■ EXERCISE ■
In the material below, the lines from the one containing "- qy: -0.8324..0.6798" through the one containing "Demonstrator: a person" are to be given again exactly, ends included, and no others.

START DATA SHOWN

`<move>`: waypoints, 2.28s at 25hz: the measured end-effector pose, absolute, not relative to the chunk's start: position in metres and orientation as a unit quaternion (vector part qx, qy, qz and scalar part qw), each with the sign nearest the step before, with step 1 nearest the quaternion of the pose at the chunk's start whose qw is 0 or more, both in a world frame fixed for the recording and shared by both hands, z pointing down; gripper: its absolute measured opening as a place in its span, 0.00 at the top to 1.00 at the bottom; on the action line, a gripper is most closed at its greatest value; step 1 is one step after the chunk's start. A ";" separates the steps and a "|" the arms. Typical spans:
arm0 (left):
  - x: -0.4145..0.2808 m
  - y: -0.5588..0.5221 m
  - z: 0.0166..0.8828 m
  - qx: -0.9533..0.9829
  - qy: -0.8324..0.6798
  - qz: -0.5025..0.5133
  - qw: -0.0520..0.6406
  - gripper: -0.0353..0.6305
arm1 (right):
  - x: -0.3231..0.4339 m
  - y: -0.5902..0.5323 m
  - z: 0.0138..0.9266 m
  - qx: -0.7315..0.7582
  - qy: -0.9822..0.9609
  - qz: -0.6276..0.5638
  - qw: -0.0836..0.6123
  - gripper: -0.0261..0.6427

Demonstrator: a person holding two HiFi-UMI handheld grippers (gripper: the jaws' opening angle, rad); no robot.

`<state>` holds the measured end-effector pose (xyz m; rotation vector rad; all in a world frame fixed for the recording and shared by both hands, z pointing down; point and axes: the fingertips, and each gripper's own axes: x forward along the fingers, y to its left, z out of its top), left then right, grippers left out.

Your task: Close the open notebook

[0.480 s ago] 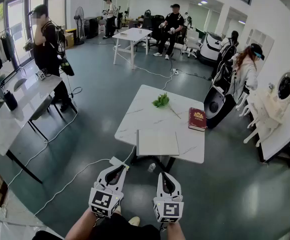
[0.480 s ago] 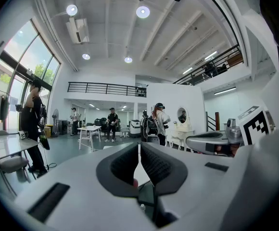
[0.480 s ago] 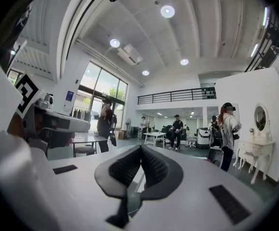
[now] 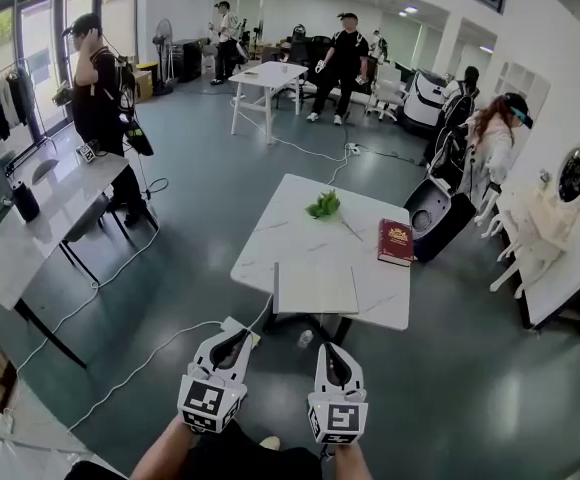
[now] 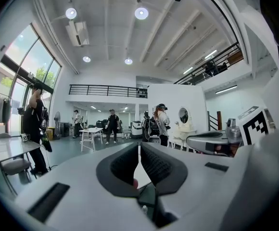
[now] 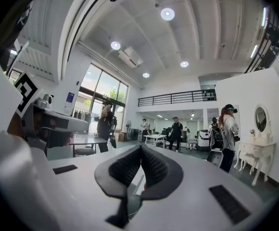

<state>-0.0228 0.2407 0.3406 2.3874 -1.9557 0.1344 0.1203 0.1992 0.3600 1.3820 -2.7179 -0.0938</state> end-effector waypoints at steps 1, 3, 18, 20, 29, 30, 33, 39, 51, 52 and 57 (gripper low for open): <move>-0.024 0.238 0.340 0.772 -0.633 0.043 0.025 0.90 | 0.120 0.197 0.360 0.453 -0.890 -0.031 0.044 0.94; -0.026 0.232 0.339 0.773 -0.633 0.041 0.024 0.90 | 0.118 0.191 0.360 0.455 -0.889 -0.032 0.043 0.94; -0.094 0.110 0.336 0.821 -0.568 0.049 0.027 0.90 | 0.056 0.095 0.362 0.522 -0.851 -0.014 0.053 0.94; -0.103 0.084 0.341 0.830 -0.555 0.047 0.030 0.90 | 0.047 0.076 0.366 0.535 -0.843 -0.014 0.059 0.94; -0.131 0.012 0.370 0.867 -0.493 0.058 0.056 0.90 | 0.015 0.020 0.379 0.586 -0.806 -0.003 0.090 0.94; -0.134 0.005 0.374 0.870 -0.486 0.058 0.059 0.90 | 0.012 0.015 0.383 0.591 -0.801 -0.002 0.093 0.94; -0.145 -0.012 0.385 0.880 -0.467 0.061 0.065 0.90 | 0.000 0.003 0.396 0.605 -0.789 -0.001 0.106 0.94; -0.156 -0.037 0.411 0.898 -0.425 0.077 0.080 0.90 | -0.019 -0.007 0.427 0.634 -0.763 0.019 0.127 0.94; -0.158 -0.065 0.508 0.895 -0.411 0.114 0.133 0.90 | -0.037 -0.038 0.528 0.613 -0.768 0.064 0.172 0.94; -0.158 -0.065 0.518 0.891 -0.415 0.117 0.140 0.90 | -0.037 -0.040 0.540 0.606 -0.772 0.069 0.175 0.94; -0.152 -0.062 0.564 0.877 -0.429 0.134 0.170 0.90 | -0.037 -0.043 0.596 0.580 -0.785 0.098 0.196 0.94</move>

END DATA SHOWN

■ WRITTEN REPLY ■
  - qy: -0.8324..0.6798
  - qz: -0.5025..0.5133
  - qw: -0.0520..0.6406
  - gripper: -0.0353..0.6305
arm1 (right):
  - x: -0.3231..0.4339 m
  - y: -0.5902..0.5323 m
  - z: 0.0138..0.9266 m
  - qx: -0.7315..0.7582
  - qy: -0.9822..0.9609
  - qz: -0.6276..0.5638
  - qw: -0.0836..0.6123
  - gripper: -0.0261..0.6427

Demonstrator: a person holding two HiFi-UMI handheld grippers (gripper: the jaws' opening angle, rad); no robot.

Nothing else is needed to complete the answer.